Assistant Secretary of State Christopher Hill left for Vietnam, a US embassy spokesman said.

Mr Hill had arrived in the Chinese capital from Thailand, where he had said there was a possibility he could meet North Korea's Kim Kye Gwan in Beijing amid diplomatic efforts to keep a 2007 disarmament agreement on track.

'The meeting with Kim Kye Gwan did not take place,' said the embassy spokesman.

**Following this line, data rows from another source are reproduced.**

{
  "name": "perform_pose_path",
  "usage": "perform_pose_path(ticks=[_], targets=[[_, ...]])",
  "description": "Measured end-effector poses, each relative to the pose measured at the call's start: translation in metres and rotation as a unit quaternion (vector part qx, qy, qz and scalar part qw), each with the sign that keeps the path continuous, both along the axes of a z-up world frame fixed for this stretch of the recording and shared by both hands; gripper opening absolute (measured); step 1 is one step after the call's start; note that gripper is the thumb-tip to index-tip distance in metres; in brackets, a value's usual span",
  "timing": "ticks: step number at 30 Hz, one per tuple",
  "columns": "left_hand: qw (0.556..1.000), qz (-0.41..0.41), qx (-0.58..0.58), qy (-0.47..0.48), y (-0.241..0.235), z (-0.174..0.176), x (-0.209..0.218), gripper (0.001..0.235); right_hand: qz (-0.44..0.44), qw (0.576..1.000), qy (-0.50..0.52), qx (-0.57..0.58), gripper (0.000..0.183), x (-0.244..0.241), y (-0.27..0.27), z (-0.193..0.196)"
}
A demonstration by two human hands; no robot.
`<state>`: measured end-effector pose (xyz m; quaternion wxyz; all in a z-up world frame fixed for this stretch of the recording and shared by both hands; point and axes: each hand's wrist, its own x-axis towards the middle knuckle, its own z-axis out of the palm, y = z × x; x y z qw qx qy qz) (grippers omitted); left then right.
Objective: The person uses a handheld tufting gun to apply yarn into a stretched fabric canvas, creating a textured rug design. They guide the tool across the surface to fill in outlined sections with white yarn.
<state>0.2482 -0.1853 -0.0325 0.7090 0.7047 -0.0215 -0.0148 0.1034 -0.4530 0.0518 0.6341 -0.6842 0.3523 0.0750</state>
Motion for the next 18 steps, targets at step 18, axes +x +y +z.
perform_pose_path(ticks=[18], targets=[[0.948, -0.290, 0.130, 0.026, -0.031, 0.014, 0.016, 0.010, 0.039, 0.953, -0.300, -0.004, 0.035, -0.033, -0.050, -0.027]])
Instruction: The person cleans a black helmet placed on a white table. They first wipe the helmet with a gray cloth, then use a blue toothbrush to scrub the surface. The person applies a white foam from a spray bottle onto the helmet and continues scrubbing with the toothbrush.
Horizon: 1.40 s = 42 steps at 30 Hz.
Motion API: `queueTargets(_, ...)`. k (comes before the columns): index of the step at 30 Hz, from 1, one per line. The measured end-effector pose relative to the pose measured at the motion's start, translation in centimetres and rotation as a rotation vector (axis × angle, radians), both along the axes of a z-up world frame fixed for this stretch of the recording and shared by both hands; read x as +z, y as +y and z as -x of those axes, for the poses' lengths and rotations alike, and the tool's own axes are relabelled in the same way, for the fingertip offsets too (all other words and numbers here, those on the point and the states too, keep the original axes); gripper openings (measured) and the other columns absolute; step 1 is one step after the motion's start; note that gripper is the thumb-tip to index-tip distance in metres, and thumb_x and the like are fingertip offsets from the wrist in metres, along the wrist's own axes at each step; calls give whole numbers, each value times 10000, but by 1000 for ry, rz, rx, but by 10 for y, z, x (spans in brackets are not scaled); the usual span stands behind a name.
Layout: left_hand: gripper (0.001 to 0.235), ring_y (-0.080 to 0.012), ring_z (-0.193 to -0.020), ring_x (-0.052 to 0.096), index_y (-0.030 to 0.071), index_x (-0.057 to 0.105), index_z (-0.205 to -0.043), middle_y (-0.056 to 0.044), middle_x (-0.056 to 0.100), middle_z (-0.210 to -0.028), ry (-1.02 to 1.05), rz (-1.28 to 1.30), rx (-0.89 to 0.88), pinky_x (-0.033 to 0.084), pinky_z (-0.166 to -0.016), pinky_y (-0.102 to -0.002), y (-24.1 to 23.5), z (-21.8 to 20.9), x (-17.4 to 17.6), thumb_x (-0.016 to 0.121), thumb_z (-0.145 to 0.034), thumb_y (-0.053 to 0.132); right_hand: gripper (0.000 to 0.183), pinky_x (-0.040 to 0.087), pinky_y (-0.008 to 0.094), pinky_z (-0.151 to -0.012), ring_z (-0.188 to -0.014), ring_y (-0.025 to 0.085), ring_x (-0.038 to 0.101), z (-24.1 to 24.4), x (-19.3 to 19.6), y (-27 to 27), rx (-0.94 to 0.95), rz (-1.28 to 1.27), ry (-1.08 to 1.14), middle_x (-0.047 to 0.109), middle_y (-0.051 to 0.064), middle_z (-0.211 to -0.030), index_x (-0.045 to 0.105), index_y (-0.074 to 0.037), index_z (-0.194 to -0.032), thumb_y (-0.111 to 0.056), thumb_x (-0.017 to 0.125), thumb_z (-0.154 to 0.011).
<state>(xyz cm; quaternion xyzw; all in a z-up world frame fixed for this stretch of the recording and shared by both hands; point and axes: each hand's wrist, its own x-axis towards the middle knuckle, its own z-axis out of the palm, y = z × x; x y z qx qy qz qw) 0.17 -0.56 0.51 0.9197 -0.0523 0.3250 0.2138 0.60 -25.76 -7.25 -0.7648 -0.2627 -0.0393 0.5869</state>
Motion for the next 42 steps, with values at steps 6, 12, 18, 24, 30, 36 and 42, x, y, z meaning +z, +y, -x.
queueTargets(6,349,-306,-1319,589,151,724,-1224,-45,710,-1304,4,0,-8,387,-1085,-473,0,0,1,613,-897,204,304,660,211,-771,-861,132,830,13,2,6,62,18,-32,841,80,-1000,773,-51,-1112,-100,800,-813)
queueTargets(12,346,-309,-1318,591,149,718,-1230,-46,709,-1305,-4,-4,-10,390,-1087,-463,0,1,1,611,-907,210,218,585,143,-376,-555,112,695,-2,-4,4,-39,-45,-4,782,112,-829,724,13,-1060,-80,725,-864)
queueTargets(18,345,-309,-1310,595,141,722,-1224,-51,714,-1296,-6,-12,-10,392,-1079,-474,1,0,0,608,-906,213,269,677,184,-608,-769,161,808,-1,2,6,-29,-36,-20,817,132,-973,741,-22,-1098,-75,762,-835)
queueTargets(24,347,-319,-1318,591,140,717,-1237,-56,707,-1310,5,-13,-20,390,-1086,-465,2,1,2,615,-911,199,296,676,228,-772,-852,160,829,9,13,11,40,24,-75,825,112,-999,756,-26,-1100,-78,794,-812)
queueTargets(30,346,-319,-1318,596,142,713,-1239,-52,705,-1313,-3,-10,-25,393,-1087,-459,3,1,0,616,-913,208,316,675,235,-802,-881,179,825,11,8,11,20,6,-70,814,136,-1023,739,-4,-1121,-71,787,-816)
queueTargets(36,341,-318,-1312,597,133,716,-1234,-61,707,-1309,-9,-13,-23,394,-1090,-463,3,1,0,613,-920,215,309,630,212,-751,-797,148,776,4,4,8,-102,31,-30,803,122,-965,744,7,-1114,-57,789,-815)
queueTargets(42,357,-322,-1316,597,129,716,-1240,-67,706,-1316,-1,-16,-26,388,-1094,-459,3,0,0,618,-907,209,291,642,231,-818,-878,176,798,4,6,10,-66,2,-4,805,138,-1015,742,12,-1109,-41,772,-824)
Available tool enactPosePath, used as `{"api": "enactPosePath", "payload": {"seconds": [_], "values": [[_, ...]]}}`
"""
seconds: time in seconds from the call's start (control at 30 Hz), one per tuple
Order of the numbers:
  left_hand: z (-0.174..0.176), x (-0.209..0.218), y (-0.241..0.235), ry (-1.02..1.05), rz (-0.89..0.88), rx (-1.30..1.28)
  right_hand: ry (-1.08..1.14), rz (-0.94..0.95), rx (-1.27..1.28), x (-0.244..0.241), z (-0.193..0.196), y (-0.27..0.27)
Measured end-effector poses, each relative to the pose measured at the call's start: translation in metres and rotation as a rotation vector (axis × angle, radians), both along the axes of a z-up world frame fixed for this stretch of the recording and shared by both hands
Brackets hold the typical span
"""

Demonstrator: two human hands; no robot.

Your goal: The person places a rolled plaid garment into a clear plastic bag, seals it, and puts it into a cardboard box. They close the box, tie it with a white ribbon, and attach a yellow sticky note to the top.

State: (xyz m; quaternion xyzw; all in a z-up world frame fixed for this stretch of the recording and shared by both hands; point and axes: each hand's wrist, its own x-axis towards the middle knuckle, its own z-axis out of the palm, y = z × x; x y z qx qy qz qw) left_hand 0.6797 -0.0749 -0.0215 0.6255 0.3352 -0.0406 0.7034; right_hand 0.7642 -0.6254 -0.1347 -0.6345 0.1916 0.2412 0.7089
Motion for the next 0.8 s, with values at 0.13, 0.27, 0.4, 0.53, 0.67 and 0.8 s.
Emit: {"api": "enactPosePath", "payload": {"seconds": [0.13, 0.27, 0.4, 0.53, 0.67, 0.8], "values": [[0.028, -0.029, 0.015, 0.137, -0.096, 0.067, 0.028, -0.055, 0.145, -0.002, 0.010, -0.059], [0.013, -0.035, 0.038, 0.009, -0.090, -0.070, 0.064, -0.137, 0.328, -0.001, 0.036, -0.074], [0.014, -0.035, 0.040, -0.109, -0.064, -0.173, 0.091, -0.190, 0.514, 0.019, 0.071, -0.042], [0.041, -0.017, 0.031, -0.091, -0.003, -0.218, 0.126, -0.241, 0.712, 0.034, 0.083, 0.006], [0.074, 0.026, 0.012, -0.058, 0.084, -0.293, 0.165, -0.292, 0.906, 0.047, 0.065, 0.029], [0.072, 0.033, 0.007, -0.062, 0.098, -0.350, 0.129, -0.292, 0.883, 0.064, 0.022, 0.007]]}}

'He said he would not meet with Kim before he returns to Washington.' The spokesman said she did not know when Mr Hill would return to Washington.

Under a six-nation deal reached last year by the two Koreas, China, the United States, Russia and Japan, the North was supposed to disable its main atomic plants and declare all of its nuclear programmes by December 31.

Pyongyang has said it submitted a full list in November, but the United States insists it is still waiting for the complete declaration, including a full account of a suspected covert uranium enrichment programme.

Mr Hill was in Beijing in mid-February for talks with Kim but emerged from the meeting with no report of progress.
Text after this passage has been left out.